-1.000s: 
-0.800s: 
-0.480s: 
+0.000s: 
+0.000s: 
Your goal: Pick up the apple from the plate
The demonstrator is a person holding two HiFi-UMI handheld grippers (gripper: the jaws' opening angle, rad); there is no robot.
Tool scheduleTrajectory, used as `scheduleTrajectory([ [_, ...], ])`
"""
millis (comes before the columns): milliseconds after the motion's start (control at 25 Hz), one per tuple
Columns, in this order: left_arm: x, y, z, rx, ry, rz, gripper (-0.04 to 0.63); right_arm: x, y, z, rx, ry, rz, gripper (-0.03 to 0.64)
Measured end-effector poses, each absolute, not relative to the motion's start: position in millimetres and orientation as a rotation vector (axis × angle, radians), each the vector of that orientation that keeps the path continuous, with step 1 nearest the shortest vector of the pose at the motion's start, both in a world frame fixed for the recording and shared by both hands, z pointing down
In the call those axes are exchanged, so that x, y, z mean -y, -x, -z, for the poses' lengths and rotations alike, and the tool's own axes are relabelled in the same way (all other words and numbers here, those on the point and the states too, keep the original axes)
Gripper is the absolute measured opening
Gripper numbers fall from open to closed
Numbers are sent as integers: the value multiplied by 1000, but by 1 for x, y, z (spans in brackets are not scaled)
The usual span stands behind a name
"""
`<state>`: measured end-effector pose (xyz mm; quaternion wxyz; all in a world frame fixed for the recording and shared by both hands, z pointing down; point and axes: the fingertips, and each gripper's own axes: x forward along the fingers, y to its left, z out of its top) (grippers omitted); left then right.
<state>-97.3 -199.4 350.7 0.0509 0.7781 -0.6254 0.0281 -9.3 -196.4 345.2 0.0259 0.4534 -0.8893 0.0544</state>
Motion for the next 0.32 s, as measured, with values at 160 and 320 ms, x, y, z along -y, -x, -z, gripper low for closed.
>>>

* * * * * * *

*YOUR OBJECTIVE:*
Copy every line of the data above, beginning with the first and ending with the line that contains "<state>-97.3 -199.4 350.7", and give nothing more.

*ANSWER BOX:*
-1.000s: 
-0.800s: 
-0.480s: 
+0.000s: 
+0.000s: 
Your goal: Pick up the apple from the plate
The demonstrator is a person holding two HiFi-UMI handheld grippers (gripper: the jaws' opening angle, rad); there is no robot.
Tool scheduleTrajectory, used as `scheduleTrajectory([ [_, ...], ])`
"""
millis (comes before the columns): milliseconds after the motion's start (control at 25 Hz), one per tuple
Columns, in this order: left_arm: x, y, z, rx, ry, rz, gripper (-0.04 to 0.63); right_arm: x, y, z, rx, ry, rz, gripper (-0.03 to 0.64)
Measured end-effector poses, each absolute, not relative to the motion's start: position in millimetres and orientation as a rotation vector (axis × angle, radians), each the vector of that orientation that keeps the path continuous, with step 1 nearest the shortest vector of the pose at the motion's start, both in a world frame fixed for the recording and shared by both hands, z pointing down
In the call those axes are exchanged, so that x, y, z mean -y, -x, -z, for the poses' lengths and rotations alike, and the tool's own axes are relabelled in the same way (all other words and numbers here, those on the point and the states too, keep the original axes)
Gripper is the absolute measured opening
Gripper numbers fall from open to closed
Numbers are sent as integers: the value multiplied by 1000, but by 1 for x, y, z (spans in brackets are not scaled)
The usual span stands behind a name
"""
`<state>`: measured end-effector pose (xyz mm; quaternion wxyz; all in a world frame fixed for the recording and shared by both hands, z pointing down; point and axes: the fingertips, and each gripper's own axes: x forward along the fingers, y to its left, z out of its top) (grippers omitted); left then right.
<state>-97.3 -199.4 350.7 0.0509 0.7781 -0.6254 0.0281 -9.3 -196.4 345.2 0.0259 0.4534 -0.8893 0.0544</state>

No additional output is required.